Standards and frameworks (referred to as “standards” in this article) are sets of rules, practices, or measures which are implemented by an organization as activities to be performed periodically or at a point in time to achieve a certain objective. These rules, practices and measures are generally known as controls.
There are standards recognized internationally for a wide variety of objectives, ranging from environmental management (ISO14000), to food safety management (ISO22000), to medical devices (ISO13485). (See all ISO standards at https://www.iso.org/standards.html)
Examples of standards for data protection and privacy purposes are as follows:
The standards usually address the same areas of focus or domains, although bearing different names. Most standards include controls for overall governance, performing risk assessments and controlling relationships with third parties such as vendors of information services.
There are many resources that demonstrate detailed mappings of the controls of one standard against another. For example, the mapping produced by AICPA for SOC2 against NIST 800-53 and ISO 277001. However, the remainder of this article will focus more broadly on what factors to consider when deciding which standard is right for your organization.
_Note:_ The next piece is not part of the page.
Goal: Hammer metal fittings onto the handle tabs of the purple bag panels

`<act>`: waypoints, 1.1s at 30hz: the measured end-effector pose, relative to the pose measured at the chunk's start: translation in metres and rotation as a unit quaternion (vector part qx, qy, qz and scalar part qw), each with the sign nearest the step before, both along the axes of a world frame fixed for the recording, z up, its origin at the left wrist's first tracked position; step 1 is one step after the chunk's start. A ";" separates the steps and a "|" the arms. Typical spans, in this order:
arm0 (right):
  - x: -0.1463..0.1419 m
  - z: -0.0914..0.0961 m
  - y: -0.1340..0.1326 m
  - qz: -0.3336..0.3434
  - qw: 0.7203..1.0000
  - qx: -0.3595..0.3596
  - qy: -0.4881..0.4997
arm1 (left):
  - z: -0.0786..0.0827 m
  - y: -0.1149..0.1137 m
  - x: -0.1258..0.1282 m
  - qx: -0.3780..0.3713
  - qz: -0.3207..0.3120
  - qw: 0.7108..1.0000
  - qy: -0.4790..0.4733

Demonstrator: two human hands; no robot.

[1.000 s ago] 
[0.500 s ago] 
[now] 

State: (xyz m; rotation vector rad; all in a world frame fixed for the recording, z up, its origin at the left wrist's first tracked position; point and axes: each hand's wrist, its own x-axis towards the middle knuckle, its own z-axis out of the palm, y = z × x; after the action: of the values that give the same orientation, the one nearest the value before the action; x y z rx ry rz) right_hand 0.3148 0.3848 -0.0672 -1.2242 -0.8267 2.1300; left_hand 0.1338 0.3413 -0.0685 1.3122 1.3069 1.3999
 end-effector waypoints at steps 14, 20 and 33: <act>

Implementing a standard to support your overall data protection and privacy compliance efforts will pay off in the long term. Those outcomes are better decisions on purchases of technology, increased confidence in the organization’s capability to protect its data and better positioning against the competition during new client acquisition activities such as responding to RFPs. A successful implementation will require dedication, focus and resources ranging from staff being available to project manage and support the implementation to financial.
Choosing the right standard is a careful balancing act requiring the judgement of a number of internal and external factors.
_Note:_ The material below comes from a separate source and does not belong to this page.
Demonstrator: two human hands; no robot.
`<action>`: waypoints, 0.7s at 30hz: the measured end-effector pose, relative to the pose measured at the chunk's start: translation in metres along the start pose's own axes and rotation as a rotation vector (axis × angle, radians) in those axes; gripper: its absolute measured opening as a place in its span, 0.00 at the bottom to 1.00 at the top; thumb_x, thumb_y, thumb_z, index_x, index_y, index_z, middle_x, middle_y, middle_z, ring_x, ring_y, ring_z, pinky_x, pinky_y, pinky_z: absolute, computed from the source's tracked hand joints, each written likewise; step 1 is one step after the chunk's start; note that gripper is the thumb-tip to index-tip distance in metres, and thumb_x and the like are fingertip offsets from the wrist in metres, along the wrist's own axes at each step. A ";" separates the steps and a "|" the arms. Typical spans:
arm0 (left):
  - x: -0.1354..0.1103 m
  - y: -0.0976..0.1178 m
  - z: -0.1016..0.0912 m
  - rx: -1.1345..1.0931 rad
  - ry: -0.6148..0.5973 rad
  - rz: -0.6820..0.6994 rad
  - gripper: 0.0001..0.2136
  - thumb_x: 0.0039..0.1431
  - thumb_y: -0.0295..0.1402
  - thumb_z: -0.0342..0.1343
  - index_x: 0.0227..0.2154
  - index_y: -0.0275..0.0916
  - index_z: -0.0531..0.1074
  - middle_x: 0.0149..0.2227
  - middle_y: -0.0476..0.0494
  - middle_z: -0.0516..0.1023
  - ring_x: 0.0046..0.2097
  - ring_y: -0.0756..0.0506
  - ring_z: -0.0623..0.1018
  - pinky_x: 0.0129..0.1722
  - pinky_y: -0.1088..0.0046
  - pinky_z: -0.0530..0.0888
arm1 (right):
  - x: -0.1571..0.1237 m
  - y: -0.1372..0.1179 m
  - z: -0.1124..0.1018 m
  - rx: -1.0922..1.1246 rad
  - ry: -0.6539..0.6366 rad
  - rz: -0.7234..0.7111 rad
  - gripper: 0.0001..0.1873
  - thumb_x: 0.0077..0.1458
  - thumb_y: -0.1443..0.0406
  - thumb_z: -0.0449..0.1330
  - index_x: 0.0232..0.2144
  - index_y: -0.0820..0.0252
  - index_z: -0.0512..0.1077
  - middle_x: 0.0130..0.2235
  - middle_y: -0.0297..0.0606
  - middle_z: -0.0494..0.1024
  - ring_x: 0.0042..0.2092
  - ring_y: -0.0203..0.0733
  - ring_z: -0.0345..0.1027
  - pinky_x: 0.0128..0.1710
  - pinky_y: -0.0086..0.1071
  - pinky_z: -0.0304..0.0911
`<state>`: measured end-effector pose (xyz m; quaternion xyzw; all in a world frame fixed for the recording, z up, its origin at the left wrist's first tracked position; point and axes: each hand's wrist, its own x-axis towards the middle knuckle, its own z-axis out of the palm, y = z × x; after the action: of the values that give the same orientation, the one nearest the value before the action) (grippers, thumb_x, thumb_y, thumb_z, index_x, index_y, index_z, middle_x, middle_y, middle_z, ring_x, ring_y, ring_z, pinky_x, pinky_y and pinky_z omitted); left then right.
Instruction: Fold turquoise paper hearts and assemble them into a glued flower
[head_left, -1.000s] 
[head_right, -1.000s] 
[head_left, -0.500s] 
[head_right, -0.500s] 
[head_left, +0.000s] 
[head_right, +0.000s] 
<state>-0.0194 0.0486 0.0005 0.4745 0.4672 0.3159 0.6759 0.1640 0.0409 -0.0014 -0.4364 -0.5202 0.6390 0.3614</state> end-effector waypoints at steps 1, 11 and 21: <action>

The costs of the implementation usually play a large part in the decision. Organizations often weigh these two options:
ISO standards can be initially implemented without any outside help and organizations can market themselves as following such a standard.
There are a number of vendors offering support through ISO implementation toolkits which include all of the necessary templates. However, it is recommended to ask for a demo to check the quality of the templates included in the package.
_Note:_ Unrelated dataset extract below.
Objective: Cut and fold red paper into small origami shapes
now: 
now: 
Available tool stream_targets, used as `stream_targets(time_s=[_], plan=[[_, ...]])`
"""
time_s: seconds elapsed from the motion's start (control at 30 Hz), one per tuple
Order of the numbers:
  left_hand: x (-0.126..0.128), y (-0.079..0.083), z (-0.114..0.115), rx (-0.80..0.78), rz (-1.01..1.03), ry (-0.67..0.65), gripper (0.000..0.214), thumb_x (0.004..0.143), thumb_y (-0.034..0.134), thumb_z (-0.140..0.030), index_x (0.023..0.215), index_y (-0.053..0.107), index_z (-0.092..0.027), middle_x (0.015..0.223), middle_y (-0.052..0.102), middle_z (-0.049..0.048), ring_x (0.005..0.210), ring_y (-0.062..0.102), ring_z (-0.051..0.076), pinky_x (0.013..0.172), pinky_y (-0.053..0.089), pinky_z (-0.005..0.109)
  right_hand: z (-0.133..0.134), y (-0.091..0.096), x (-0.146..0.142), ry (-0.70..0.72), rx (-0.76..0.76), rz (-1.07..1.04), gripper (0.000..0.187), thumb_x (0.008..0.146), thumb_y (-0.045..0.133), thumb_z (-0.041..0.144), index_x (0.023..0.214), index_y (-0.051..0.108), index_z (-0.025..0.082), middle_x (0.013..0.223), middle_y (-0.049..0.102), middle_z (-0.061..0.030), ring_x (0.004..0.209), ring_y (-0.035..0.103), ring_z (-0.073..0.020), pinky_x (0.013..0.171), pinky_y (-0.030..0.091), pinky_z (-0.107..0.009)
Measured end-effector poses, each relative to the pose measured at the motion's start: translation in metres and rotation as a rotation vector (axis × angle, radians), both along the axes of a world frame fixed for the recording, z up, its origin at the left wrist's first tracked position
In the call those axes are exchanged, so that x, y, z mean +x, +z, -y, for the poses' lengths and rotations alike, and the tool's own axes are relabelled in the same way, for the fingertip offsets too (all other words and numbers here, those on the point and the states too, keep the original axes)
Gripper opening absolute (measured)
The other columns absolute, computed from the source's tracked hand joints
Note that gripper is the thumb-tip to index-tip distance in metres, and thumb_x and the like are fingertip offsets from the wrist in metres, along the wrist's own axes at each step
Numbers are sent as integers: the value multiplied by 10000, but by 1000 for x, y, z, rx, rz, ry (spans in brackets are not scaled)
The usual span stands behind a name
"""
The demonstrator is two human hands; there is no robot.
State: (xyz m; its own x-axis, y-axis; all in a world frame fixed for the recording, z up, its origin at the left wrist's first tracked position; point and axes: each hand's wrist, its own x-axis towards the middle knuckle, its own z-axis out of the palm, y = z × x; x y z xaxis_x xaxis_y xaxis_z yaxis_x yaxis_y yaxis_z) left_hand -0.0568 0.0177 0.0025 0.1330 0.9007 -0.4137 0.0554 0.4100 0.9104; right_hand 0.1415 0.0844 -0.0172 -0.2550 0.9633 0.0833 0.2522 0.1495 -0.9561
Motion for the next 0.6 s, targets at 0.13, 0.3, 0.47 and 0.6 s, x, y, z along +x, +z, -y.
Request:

A SOC2 report can only be obtained through engaging an independent, qualified third party to audit the organization’s environment and issue the report. The usual time period covered by the report is annual. The cost of obtaining such a report may be substantial and incurred annually; subsequent years’ reports may not see a significant reduction in price from Year 1.
ISO certifications are the final step in an ISO implementation. This is likely to be another substantial investment as it involves a detailed audit carried out by the certification entity. Repeat audits are required every three years, although less detailed.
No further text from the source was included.